FedOrbit: Energy Efficient Federated Learning for Orbital Edge Computing Using Block Minifloat Arithmetic

Abstract

Low Earth Orbit (LEO) satellite constellations have diverse applications, including earth observation, communication services, navigation, and positioning. These constellations have evolved into a valuable data source; however, their use in a ground station (GS) for analysis via machine learning algorithms presents challenges due to constraints on power consumption, communication bandwidth, and onboard computing capabilities. While the combination of Federated Learning (FL) and Orbital Edge Computing has been employed to address these challenges, its heavy reliance on the GS for model aggregation and edge resource limitations remains a research challenge.
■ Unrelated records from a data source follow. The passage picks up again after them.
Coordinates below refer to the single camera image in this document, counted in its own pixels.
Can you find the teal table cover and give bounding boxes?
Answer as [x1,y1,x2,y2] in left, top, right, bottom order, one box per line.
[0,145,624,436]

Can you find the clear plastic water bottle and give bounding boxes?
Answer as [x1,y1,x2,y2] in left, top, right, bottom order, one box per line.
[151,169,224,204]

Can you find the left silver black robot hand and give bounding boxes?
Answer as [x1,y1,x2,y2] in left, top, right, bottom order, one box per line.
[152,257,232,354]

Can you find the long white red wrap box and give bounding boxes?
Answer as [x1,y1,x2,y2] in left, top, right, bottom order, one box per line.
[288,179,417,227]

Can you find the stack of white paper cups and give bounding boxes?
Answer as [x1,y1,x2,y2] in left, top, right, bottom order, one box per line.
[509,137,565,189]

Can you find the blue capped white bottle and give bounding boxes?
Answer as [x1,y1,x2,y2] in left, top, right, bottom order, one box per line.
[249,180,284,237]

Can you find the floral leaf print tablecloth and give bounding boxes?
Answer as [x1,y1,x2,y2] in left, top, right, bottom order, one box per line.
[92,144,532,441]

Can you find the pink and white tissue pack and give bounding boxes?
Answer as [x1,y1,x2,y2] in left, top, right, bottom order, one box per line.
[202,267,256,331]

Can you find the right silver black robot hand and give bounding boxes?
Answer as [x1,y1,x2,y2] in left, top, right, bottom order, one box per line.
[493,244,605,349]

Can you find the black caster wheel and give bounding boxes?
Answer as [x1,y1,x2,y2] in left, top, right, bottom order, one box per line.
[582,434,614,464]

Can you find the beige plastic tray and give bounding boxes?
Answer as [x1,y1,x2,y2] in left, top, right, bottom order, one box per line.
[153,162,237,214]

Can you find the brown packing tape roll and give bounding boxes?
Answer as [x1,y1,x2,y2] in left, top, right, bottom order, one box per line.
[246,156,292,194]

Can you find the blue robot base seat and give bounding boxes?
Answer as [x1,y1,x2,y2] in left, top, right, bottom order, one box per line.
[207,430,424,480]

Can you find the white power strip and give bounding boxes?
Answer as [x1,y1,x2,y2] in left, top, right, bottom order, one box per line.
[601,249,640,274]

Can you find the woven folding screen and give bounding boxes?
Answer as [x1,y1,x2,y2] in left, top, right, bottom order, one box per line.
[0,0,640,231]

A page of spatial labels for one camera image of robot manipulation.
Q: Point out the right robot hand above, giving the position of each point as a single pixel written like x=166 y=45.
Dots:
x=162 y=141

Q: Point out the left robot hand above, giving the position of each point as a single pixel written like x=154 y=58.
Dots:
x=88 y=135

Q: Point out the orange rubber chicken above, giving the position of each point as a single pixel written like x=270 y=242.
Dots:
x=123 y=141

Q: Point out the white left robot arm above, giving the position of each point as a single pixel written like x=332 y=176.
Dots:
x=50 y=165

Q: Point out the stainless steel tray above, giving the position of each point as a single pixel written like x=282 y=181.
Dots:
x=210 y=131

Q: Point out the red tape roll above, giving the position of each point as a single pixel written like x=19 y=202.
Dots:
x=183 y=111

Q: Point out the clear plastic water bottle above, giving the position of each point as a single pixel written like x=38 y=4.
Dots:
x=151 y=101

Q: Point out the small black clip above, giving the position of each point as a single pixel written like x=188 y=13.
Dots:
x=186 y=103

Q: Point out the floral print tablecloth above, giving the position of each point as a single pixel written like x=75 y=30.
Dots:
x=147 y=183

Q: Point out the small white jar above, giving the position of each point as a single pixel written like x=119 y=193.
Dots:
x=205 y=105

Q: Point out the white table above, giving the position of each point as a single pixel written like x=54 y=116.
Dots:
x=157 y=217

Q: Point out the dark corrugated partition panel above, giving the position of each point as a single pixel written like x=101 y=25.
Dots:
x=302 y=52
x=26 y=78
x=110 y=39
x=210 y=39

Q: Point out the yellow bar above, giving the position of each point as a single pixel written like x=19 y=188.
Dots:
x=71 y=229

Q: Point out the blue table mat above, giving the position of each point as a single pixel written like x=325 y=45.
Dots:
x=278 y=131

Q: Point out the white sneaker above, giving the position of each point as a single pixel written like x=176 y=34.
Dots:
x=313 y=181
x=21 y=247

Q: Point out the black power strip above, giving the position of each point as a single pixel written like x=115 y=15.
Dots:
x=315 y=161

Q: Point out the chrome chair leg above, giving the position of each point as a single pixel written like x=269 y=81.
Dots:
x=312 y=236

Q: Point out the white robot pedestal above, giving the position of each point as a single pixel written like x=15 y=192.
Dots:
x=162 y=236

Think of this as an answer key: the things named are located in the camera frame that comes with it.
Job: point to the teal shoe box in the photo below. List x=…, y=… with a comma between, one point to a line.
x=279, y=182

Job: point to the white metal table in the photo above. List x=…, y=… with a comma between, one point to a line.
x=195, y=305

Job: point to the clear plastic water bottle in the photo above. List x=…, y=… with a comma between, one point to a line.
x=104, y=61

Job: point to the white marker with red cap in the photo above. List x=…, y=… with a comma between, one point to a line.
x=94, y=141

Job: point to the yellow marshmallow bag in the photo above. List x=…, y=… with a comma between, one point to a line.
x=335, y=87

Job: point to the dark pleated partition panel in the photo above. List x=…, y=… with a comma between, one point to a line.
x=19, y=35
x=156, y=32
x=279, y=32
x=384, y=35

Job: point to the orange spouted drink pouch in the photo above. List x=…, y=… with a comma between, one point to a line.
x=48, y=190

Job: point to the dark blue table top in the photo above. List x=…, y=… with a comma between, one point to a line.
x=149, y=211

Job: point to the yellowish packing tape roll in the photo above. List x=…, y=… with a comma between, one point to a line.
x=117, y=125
This article presents FedOrbit, a novel energy-efficient and decentralised FL method to optimise communication with the GS and reduce power consumption. FedOrbit utilises reinforcement learning for cluster formation, satellite visiting patterns for master satellite selection, and block minifloat arithmetic for power reduction. Extensive performance evaluation under Walker Delta-based LEO constellation configurations and different datasets reveals that FedOrbit can maintain high accuracy while significantly reduce communication demand, power consumption and training time in comparison to state-of-the-art FL approaches. The proposed technique can also reduce the training time by 5× compared with the centralised FL approaches. In addition, the utilisation of block minifloat representation as low-precision arithmetic enhanced the energy consumption by 3.5× compared with the single-precision (FP32) format.